Le Conseil d’État se réunit en secret sans Maudet, ni Fontanet

PolitiqueL’affaire Maudet suscite d’étranges réactions de la part du gouvernement. Le parlement se trouve aussi dans la tourmente.

Nathalie Fontanet et Pierre Maudet. Genève, le 12 septembre 2018.

Nathalie Fontanet et Pierre Maudet. Genève, le 12 septembre 2018. Image: Laurent Guiraud

Signaler une erreur

Vous voulez communiquer un renseignement ou vous avez repéré une erreur ?

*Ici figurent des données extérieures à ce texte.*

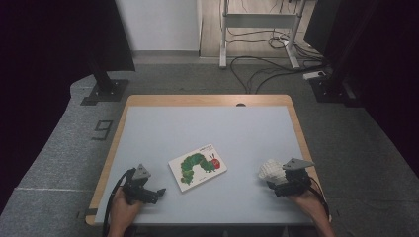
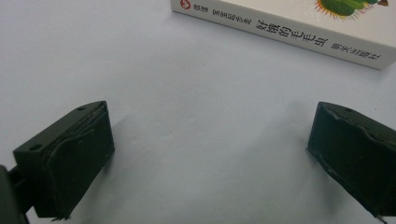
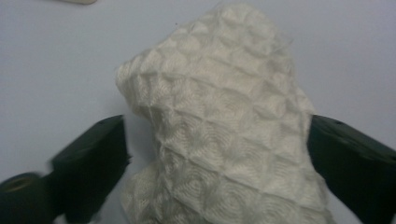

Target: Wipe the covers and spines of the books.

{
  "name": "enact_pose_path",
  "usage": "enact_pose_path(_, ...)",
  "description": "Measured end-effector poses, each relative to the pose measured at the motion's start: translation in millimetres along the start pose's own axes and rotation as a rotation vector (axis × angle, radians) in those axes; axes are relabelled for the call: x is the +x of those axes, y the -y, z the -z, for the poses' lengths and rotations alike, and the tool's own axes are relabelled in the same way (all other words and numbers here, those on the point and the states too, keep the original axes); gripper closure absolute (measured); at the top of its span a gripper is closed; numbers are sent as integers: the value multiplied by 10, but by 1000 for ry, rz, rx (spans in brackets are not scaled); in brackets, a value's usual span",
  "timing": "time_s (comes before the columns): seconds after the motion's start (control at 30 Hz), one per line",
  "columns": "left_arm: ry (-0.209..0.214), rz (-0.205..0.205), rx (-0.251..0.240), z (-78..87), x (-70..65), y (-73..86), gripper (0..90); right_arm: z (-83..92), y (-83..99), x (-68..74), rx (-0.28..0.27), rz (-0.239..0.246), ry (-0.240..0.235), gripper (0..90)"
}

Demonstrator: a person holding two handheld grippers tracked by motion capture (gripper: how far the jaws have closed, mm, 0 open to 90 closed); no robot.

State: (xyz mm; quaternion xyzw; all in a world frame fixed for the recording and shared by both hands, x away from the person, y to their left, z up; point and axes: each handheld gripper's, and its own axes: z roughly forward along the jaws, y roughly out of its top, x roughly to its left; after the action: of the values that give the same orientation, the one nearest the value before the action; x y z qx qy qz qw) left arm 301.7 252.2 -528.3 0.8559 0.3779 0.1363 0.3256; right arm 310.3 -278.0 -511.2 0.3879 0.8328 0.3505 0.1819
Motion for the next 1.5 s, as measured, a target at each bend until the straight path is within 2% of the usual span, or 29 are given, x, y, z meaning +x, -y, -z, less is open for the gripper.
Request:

À Genève, la politique est devenue un sport de combat à plein temps. Depuis le communiqué tonitruant du Ministère public demandant la levée de l’immunité parlementaire de Pierre Maudet, le 30 août dernier, l’affaire éponyme s’est inscrite dans l’actualité comme un coup de poing dans la figure d’un quidam.

Une réunion discrète

Dernier exemple en date, cette rencontre hors du commun dimanche après-midi de cinq membres du Conseil d’État. Cinq? Oui. Selon nos sources, aucun des ministres PLR n’était en effet présent: ni la ministre des Finances Nathalie Fontanet ni le responsable de l’économie Pierre Maudet. De mémoire, difficile de trouver dans le passé une occurrence d’une réunion du même genre. L’époque est créative.

De quoi ont parlé les participants? De la réorganisation du collège, c’est d’actualité.

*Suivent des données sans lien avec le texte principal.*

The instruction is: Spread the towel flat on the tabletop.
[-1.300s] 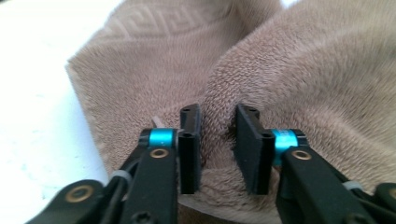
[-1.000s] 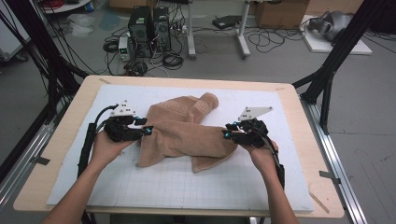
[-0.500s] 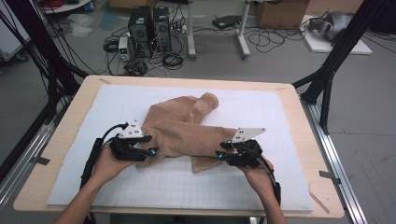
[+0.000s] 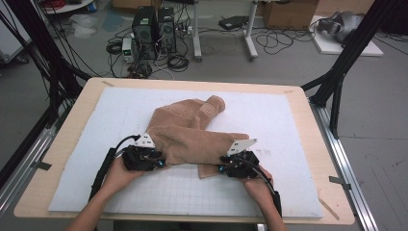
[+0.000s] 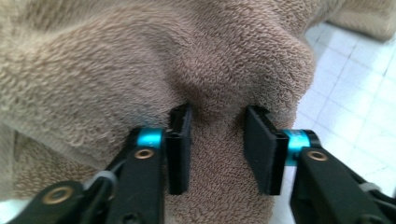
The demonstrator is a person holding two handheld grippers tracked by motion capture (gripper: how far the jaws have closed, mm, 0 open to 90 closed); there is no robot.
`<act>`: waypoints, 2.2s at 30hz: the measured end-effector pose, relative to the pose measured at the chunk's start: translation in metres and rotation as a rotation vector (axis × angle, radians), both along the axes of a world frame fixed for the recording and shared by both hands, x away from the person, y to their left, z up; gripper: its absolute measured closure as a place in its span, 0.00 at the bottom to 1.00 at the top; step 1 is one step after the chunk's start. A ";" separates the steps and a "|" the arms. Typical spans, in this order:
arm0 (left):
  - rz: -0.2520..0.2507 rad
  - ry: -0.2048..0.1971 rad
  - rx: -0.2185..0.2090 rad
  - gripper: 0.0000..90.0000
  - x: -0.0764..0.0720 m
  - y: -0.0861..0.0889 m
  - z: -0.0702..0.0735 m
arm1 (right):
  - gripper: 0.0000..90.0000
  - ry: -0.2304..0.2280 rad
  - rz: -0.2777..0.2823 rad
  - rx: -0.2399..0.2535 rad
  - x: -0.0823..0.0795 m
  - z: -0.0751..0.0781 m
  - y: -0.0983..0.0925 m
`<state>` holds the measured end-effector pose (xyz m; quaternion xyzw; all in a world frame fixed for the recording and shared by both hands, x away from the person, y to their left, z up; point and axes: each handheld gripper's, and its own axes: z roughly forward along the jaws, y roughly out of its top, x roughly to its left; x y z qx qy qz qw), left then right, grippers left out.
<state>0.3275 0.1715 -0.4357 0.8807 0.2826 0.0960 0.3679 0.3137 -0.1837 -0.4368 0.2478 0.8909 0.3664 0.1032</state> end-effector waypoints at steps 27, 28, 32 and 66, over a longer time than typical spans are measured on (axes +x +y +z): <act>-0.060 -0.154 -0.064 0.94 -0.042 0.010 0.055 | 0.95 -0.080 0.095 0.048 -0.020 0.051 -0.022; -0.064 -0.162 -0.076 0.94 -0.046 0.010 0.060 | 0.95 -0.085 0.099 0.054 -0.023 0.056 -0.024; -0.090 -0.188 -0.105 0.94 -0.060 0.012 0.077 | 0.95 -0.120 0.104 0.078 -0.033 0.075 -0.034; 0.166 -0.067 -0.142 0.70 0.054 -0.003 0.044 | 0.80 -0.045 -0.070 0.040 0.050 0.045 -0.038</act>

Une cascade de restructurations depuis juin

Car la semaine passée, le gouvernement annonçait en effet sa quatrième restructuration depuis son entrée en fonction le premier juin dernier. Annoncée par communiqué, elle privait définitivement Pierre Maudet de la politique de sécurité, comme le recommandait d’ailleurs le procureur général Olivier Jornot dans une lettre envoyée au Conseil d’État quelques jours plus tôt. Selon nos sources, Pierre Maudet aurait alors obtenu en échange l’Office cantonal de l’emploi, supervisé jusqu’ici par le conseiller d’État Mauro Poggia. Mais il voulait plus. D’où le report des annonces définitives.

Qu’ont donné les discussions secrètes de dimanche? Seuls les participants le savent. Mais apparemment, le club des cinq serait revenu en arrière. Plus question désormais de remplumer l’ancien président du Conseil d’État. On verra aujourd’hui ce qu’il en est, puisque le gouvernement tient sa séance hebdomadaire et c’est uniquement lorsqu’il se réunit avec sa chancelière qu’il peut valablement prendre une décision.

Le spectre de l’affaire Legrix

Si la charge de Pierre Maudet était réduite à la portion congrue, c’est l’affaire «Legrix» qui viendrait immédiatement à l’esprit. Legrix, du nom de ce magistrat UDC de La Chaux-de-Fonds privé de son département par ses collègues il y a quelques années. Il avait alors recouru auprès du Tribunal fédéral. Mais le collège, sentant la défaite possible, était revenu en arrière pour lui confier in extremis de nouvelles charges.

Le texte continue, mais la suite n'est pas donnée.